Repeat word for word every line of the data below, from the first through the line containing "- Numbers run", and stop there.

Collected data:
+--
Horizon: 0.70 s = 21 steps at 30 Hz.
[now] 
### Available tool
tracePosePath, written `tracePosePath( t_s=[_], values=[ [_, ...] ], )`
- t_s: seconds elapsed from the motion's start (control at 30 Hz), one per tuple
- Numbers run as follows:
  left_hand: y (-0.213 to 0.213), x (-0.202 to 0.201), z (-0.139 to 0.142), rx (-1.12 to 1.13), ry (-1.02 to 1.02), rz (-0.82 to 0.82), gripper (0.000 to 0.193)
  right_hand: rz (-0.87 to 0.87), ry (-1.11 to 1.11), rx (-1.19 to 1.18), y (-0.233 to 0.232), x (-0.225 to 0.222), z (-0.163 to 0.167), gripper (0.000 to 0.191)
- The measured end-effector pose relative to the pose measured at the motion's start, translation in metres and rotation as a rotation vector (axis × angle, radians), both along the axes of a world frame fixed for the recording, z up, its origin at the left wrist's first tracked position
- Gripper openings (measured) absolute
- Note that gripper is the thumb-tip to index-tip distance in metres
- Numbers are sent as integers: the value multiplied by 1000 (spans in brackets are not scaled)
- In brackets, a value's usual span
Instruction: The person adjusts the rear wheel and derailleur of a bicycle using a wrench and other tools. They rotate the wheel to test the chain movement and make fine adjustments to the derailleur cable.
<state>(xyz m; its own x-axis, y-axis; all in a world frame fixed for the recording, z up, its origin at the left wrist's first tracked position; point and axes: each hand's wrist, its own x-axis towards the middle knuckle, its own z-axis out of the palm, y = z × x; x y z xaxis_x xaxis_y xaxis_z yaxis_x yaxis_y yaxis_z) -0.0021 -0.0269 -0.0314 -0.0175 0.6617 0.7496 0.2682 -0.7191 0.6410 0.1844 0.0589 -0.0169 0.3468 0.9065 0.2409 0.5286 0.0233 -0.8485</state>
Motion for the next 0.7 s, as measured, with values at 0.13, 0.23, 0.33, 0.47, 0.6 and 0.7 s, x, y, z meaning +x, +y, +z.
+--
Answer area:
Horizon: 0.70 s = 21 steps at 30 Hz.
[now] 
### Available tool
tracePosePath, written `tracePosePath( t_s=[_], values=[ [_, ...] ], )`
- t_s: seconds elapsed from the motion's start (control at 30 Hz), one per tuple
- Numbers run as follows:

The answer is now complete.